Exercise objective:
Keeping each word and mark in place, write out the full listing once more.

++++++++++

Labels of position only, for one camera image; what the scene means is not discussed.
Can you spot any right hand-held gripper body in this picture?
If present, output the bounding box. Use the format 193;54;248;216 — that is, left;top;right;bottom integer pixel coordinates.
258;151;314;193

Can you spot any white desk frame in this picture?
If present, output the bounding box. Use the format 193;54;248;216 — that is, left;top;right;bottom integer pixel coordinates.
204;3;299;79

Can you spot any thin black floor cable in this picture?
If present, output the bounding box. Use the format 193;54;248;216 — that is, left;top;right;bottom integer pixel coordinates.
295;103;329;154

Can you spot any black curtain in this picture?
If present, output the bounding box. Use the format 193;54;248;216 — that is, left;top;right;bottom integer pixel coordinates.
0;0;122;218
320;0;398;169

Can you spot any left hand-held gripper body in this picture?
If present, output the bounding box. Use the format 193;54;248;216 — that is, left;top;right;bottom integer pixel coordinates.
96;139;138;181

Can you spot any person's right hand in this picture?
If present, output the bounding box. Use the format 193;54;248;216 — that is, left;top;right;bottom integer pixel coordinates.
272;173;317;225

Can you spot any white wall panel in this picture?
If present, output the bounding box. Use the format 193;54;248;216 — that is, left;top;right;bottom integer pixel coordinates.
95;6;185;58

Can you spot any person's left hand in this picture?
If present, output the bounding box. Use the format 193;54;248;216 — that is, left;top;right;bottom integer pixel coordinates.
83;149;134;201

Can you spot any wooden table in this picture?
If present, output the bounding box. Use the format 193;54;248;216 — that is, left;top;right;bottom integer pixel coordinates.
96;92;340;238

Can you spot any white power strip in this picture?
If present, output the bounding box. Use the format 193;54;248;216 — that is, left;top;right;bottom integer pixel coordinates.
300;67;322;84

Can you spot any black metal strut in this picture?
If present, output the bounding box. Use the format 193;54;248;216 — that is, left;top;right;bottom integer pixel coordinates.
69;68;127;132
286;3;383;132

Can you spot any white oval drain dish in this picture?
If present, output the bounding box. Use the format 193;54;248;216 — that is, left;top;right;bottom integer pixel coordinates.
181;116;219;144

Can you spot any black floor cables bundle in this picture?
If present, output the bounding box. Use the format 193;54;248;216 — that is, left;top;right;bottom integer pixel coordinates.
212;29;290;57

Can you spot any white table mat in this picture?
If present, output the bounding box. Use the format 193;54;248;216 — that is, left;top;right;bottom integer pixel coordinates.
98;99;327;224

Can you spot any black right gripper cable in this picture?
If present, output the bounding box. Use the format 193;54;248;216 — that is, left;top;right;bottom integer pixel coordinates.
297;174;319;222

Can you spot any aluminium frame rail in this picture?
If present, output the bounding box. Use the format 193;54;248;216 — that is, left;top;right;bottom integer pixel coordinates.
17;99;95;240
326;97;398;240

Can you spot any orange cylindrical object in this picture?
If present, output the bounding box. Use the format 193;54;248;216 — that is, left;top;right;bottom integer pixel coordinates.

++++++++++

Solution:
Labels of position only, for one camera image; what the scene means is not discussed.
Can you spot any right hand-held gripper body in this picture?
If present, output the bounding box. Use the format 193;54;248;216 — that is, left;top;right;bottom integer pixel coordinates.
258;151;314;193

Can you spot any white desk frame in this picture?
If present, output the bounding box. Use the format 193;54;248;216 — that is, left;top;right;bottom integer pixel coordinates.
204;3;299;79

Can you spot any thin black floor cable in this picture?
If present, output the bounding box. Use the format 193;54;248;216 — that is, left;top;right;bottom integer pixel coordinates.
295;103;329;154

Can you spot any black curtain in this picture?
If present, output the bounding box. Use the format 193;54;248;216 — that is, left;top;right;bottom integer pixel coordinates.
0;0;122;218
320;0;398;169

Can you spot any left hand-held gripper body in this picture?
If present, output the bounding box. Use the format 193;54;248;216 — that is, left;top;right;bottom integer pixel coordinates.
96;139;138;181

Can you spot any person's right hand in this picture?
If present, output the bounding box. Use the format 193;54;248;216 — that is, left;top;right;bottom integer pixel coordinates.
272;173;317;225

Can you spot any white wall panel in this picture?
If present, output the bounding box. Use the format 193;54;248;216 — that is, left;top;right;bottom integer pixel coordinates.
95;6;185;58

Can you spot any person's left hand in this picture?
If present, output the bounding box. Use the format 193;54;248;216 — that is, left;top;right;bottom integer pixel coordinates.
83;149;134;201

Can you spot any wooden table in this picture?
If present, output the bounding box. Use the format 193;54;248;216 — that is, left;top;right;bottom integer pixel coordinates.
96;92;340;238

Can you spot any white power strip in this picture?
If present, output the bounding box. Use the format 193;54;248;216 — that is, left;top;right;bottom integer pixel coordinates.
300;67;322;84

Can you spot any black metal strut in this picture?
If present, output the bounding box. Use the format 193;54;248;216 — that is, left;top;right;bottom integer pixel coordinates.
69;68;127;132
286;3;383;132

Can you spot any white oval drain dish in this picture?
If present, output the bounding box. Use the format 193;54;248;216 — that is, left;top;right;bottom integer pixel coordinates.
181;116;219;144

Can you spot any black floor cables bundle in this picture?
If present, output the bounding box. Use the format 193;54;248;216 — that is, left;top;right;bottom integer pixel coordinates.
212;29;290;57

Can you spot any white table mat in this picture?
If present, output the bounding box. Use the format 193;54;248;216 — that is, left;top;right;bottom integer pixel coordinates.
98;99;327;224

Can you spot any black right gripper cable in this picture?
If present, output the bounding box. Use the format 193;54;248;216 — that is, left;top;right;bottom integer pixel coordinates.
297;174;319;222

Can you spot any aluminium frame rail in this picture?
If present, output the bounding box. Use the format 193;54;248;216 — that is, left;top;right;bottom integer pixel coordinates.
17;99;95;240
326;97;398;240

Can you spot any orange cylindrical object in this picture?
If present, output the bounding box. Use the format 193;54;248;216 — that is, left;top;right;bottom integer pixel coordinates.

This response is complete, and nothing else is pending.